Thursday, 13 December 2012

13th December 2012

From where we are on mother earth, we look up, and we look out, beyond ourselves and our survival needs. The heavens, represent for us the beyond, all that is above knowledge and imagination, and it's a natural desire to reduce the boundaries of our ignorance. Only in the last few minutes of the day in the comparative timescale of human evolution has our species been able to stand completely outside this planet and start exploring the solar system.

As tiny witnesses to the overwhelming vastness of the universe, we are conscious that nothing we know exists without birth and death. The second law of thermodynamics concerning entropy postulates the death of the universe is inevitable, its finite quota of energy will eventually be exhausted long after our solar system and planets have been devoured by stellar and cosmic processes. 

Such a vast timescale is impossible to grasp, as is the moment of our own demise, yet as Christians we live knowing the  inevitable. We strive to make the most of whatever time we receive gratefully, conscious of life as a gift from our Creator. God originates entropy and isn't subject to it.

Christians hope in God's work of redemption: healing transforming and setting all things free, making a disordered world as it was intended to be at the outset of creation. This isn't shallow optimism persisting in the face of daunting facts. It's rooted in a higher vision of life, a sense of meaning which emerges as we tread the path of faith.

The heavens above are a universal symbol of where God the Creator dwells. Christians believe God's presence is made known through divine activity in the universe, but believe there is more to God's being than this. The cosmos itself is not divine. The cosmos, alive with divine energy, is contained within God's being. The more value we place on the gift of life, the less we can be indifferent to its Author. In trust we look beyond everything known or knowable, longing to relate to God, longing to understand the meaning and purpose of this gift of existence.

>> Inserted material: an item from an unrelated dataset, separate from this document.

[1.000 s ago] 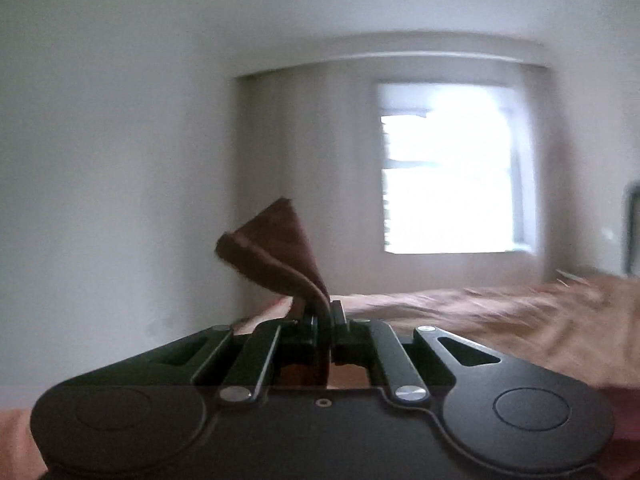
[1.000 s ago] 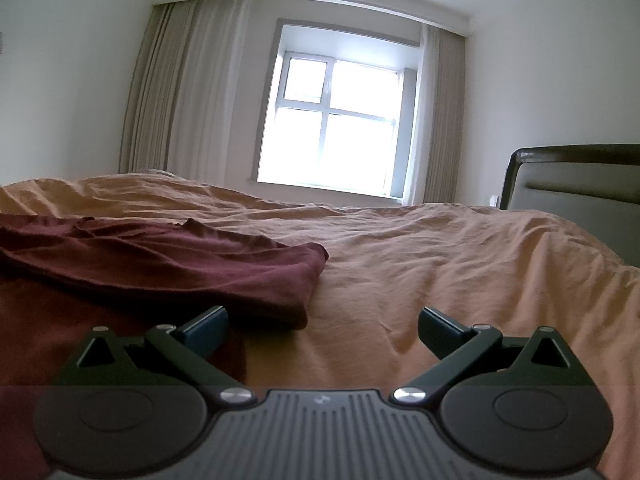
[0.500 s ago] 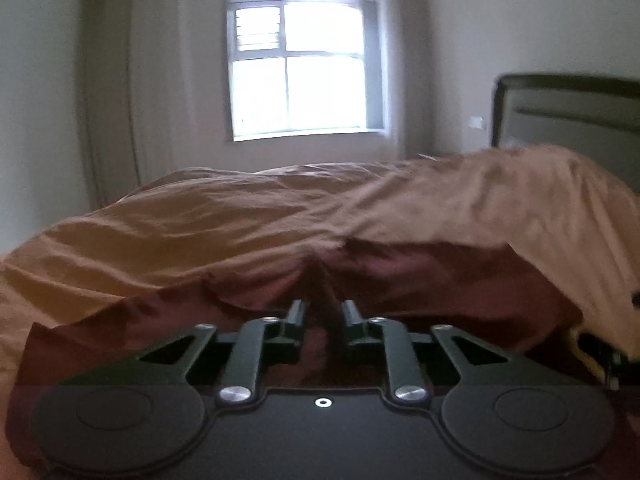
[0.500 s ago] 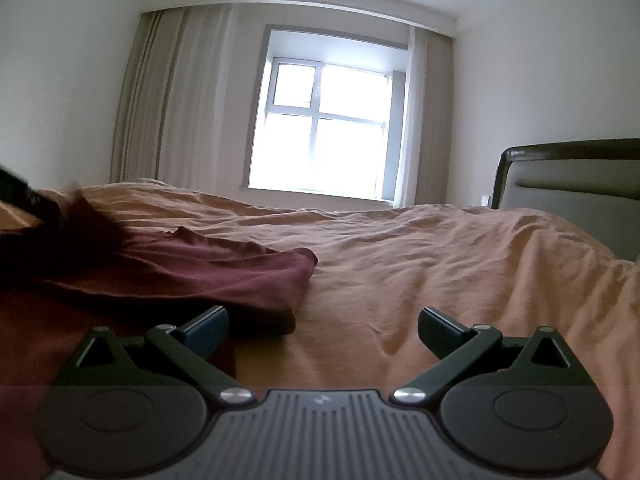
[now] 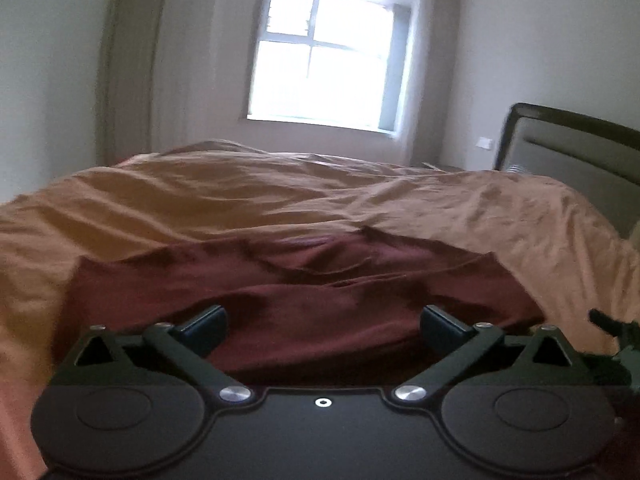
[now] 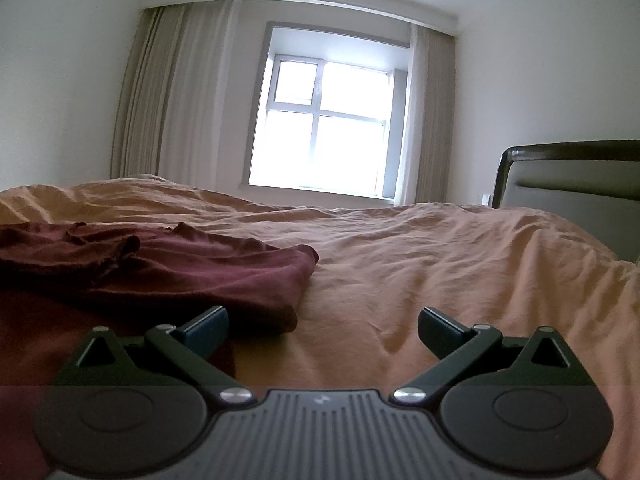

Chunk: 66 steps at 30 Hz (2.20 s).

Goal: Fold small clothes

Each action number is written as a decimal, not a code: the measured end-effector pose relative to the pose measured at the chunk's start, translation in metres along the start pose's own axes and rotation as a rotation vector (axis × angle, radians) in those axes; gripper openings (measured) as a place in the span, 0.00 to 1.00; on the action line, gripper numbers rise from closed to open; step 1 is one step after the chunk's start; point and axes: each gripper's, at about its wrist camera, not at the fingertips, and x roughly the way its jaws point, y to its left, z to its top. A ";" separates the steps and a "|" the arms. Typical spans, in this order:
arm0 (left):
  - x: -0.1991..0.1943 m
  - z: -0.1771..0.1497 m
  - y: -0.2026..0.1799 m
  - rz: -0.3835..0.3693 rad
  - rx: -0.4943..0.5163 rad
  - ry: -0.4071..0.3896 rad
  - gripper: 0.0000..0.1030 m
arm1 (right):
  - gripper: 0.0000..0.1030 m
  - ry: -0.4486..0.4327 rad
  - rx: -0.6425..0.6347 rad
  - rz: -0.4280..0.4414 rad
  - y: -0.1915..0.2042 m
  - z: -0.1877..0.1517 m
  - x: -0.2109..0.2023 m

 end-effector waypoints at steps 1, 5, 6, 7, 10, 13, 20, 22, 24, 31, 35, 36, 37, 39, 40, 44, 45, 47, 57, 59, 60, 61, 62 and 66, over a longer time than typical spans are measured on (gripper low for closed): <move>-0.006 -0.003 0.006 0.022 0.003 -0.003 0.99 | 1.00 0.000 -0.002 0.000 0.000 0.000 0.000; -0.027 -0.017 0.032 0.166 0.050 0.004 0.99 | 1.00 0.000 -0.011 0.003 0.002 0.001 0.000; -0.030 -0.020 0.038 0.202 0.063 0.010 0.99 | 1.00 0.007 -0.018 0.006 0.003 0.003 0.000; -0.034 -0.025 0.047 0.243 0.080 0.021 0.99 | 1.00 0.011 -0.026 0.012 0.004 0.007 -0.001; -0.039 -0.037 0.074 0.357 0.115 0.080 0.99 | 1.00 0.006 -0.035 0.094 0.007 0.025 -0.007; -0.036 -0.042 0.100 0.437 0.100 0.112 0.99 | 1.00 0.036 0.025 0.252 0.014 0.046 -0.005; -0.012 -0.037 0.128 0.383 0.077 0.147 0.76 | 0.71 0.193 0.086 0.466 0.057 0.070 0.040; -0.009 -0.034 0.129 0.368 0.090 0.136 0.69 | 0.64 0.231 0.091 0.483 0.071 0.071 0.052; -0.005 -0.032 0.126 0.357 0.107 0.124 0.60 | 0.59 0.264 0.131 0.510 0.079 0.070 0.064; -0.006 -0.027 0.118 0.345 0.136 0.086 0.07 | 0.12 0.293 0.147 0.441 0.096 0.062 0.077; -0.020 -0.024 0.110 0.403 0.190 0.026 0.06 | 0.10 0.224 0.142 0.398 0.089 0.063 0.063; -0.019 -0.024 0.112 0.399 0.171 0.044 0.06 | 0.10 0.232 0.143 0.398 0.089 0.061 0.064; -0.015 -0.026 0.113 0.402 0.159 0.072 0.06 | 0.10 0.245 0.138 0.394 0.090 0.060 0.067; -0.008 -0.030 0.114 0.407 0.143 0.117 0.06 | 0.10 0.268 0.133 0.385 0.092 0.057 0.071; -0.007 -0.032 0.114 0.408 0.139 0.126 0.06 | 0.10 0.271 0.133 0.382 0.092 0.055 0.072; -0.010 -0.033 0.118 0.368 0.111 0.137 0.09 | 0.12 0.271 0.120 0.374 0.093 0.055 0.071; -0.012 -0.032 0.120 0.342 0.089 0.163 0.11 | 0.13 0.270 0.122 0.375 0.092 0.056 0.070; -0.017 -0.033 0.123 0.315 0.046 0.195 0.16 | 0.17 0.264 0.133 0.376 0.088 0.059 0.063; -0.082 -0.043 0.095 0.252 -0.057 0.168 0.83 | 0.70 0.253 0.109 0.368 0.037 0.063 -0.009; -0.096 -0.048 0.087 0.218 -0.083 0.169 0.87 | 0.74 0.251 0.086 0.364 0.025 0.060 -0.029; -0.104 -0.052 0.082 0.208 -0.094 0.171 0.90 | 0.80 0.248 0.076 0.363 0.019 0.058 -0.040; -0.111 -0.055 0.078 0.203 -0.101 0.175 0.95 | 0.83 0.247 0.069 0.363 0.014 0.057 -0.049; -0.119 -0.059 0.073 0.202 -0.103 0.177 0.97 | 0.88 0.246 0.061 0.365 0.008 0.055 -0.059; -0.145 -0.075 0.055 0.208 -0.077 0.190 0.99 | 0.98 0.237 0.007 0.361 -0.008 0.047 -0.099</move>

From the 'beyond out there', we keep being drawn back to the 'beyond within ourselves', equally unknown. Here we learn relatedness to others. Here love becomes the crowning reality of inner experience that dispels fear, hatred and despair, develops compassion, trust and confidence. Love is a gift we receive at the heart of life itself, a gift we learn to understand and use well. It's a gift that grows as we give it to others.

When we reach out with longing to the 'beyond out there', doing so with love makes for a unique kind of growth in the spiritual dimension of ourselves. It percolates into every aspect of relationships. We look to heaven, to the One from whom redemption comes - we know not how, but we trust in love that it does.